• _Task description_
Pictures stay out; please output the remaining data exactly.

··· Data excerpt

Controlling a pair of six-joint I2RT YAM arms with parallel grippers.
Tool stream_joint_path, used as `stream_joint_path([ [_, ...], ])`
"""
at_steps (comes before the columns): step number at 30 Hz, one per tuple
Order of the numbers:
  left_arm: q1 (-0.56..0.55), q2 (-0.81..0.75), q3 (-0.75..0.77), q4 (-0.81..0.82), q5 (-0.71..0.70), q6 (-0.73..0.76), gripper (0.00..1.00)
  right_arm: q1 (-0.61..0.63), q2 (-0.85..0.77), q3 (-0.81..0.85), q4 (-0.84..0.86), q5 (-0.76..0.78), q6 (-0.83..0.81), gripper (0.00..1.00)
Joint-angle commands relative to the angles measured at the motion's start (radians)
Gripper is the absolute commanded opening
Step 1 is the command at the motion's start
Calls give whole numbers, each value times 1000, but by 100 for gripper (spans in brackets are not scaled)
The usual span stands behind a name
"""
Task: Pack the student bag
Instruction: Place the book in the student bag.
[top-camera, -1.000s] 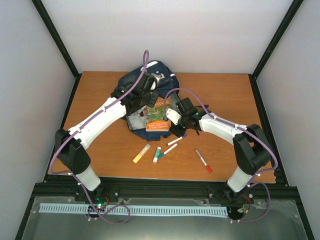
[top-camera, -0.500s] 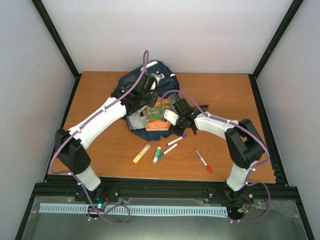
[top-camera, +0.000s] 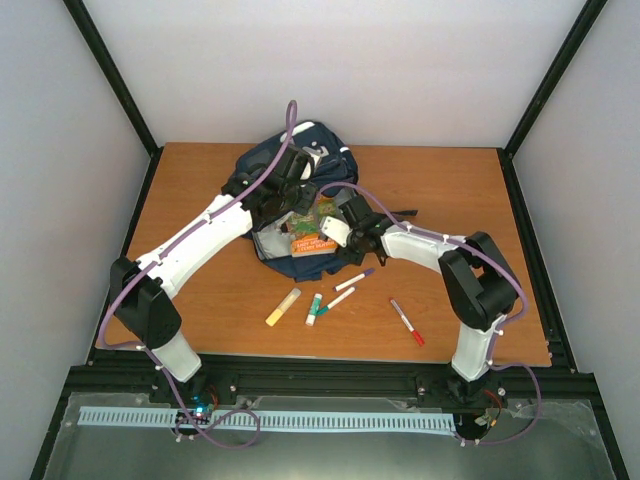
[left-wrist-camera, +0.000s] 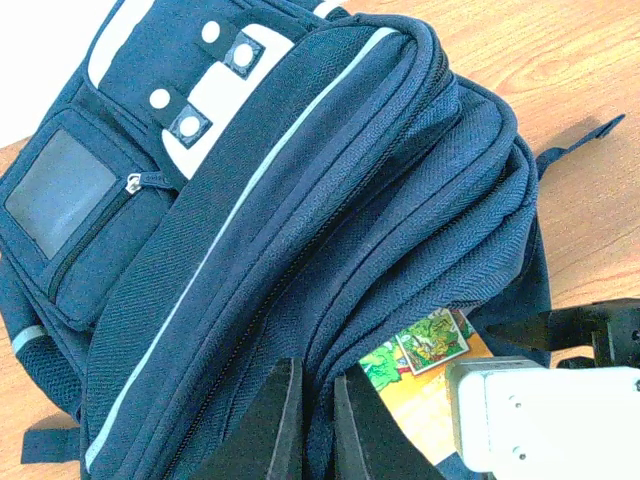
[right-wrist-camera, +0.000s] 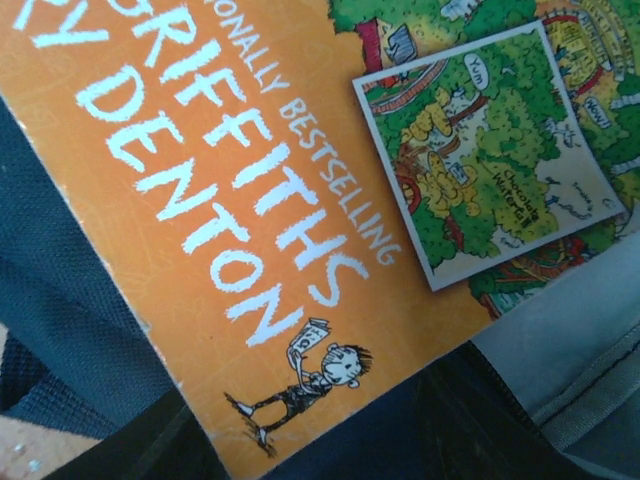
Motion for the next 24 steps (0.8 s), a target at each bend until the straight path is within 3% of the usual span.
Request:
stream_joint_path([
  [1, 6, -53, 28, 53, 6, -19, 1, 0, 24, 38, 168, 90, 15, 49],
  [9, 6, -49, 29, 52, 13, -18, 1, 0, 15, 53, 246, 155, 47, 50],
  [17, 7, -52, 30, 50, 7, -18, 1, 0, -41, 13, 274, 89, 11, 46],
  [24, 9, -55, 27, 51, -2, -18, 1, -1, 17, 21, 294, 81, 42, 46],
])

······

• _Exercise answer_
Controlling a pair of six-joint I2RT YAM arms with parallel grippers.
Tool stream_joint_path, used as `stream_joint_path([ [_, ...], ])`
"""
at_steps (comes before the columns): step number at 30 Hz, one per tuple
Order of the numbers:
  left_arm: q1 (-0.56..0.55), q2 (-0.81..0.75), q3 (-0.75..0.77), q4 (-0.81..0.82), q5 (-0.71..0.70), q6 (-0.73..0.76), gripper (0.00..1.00)
  right_arm: q1 (-0.61..0.63), q2 (-0.85..0.77), q3 (-0.81..0.85), q4 (-0.84..0.86), q5 (-0.76..0.78), q6 (-0.83..0.81), gripper (0.00..1.00)
Joint-angle commands relative to the angles measured at the motion's start (radians)
Gripper is the absolute commanded opening
Step 1 is the command at the motion's start
Calls give whole numbers, each value times 1000, but by 100 for gripper (spans in brackets are not scaled)
The usual span stands behind a name
"""
Task: Pack the student bag
Instruction: Place the book in the student bag.
[top-camera, -1.000s] 
[top-camera, -0.500s] 
[top-camera, +0.000s] 
[left-wrist-camera, +0.000s] 
[right-wrist-camera, +0.000s] 
Motion for the next 24 steps (0.8 s), a target at each bend until the straight path is within 3% of the usual span.
Request:
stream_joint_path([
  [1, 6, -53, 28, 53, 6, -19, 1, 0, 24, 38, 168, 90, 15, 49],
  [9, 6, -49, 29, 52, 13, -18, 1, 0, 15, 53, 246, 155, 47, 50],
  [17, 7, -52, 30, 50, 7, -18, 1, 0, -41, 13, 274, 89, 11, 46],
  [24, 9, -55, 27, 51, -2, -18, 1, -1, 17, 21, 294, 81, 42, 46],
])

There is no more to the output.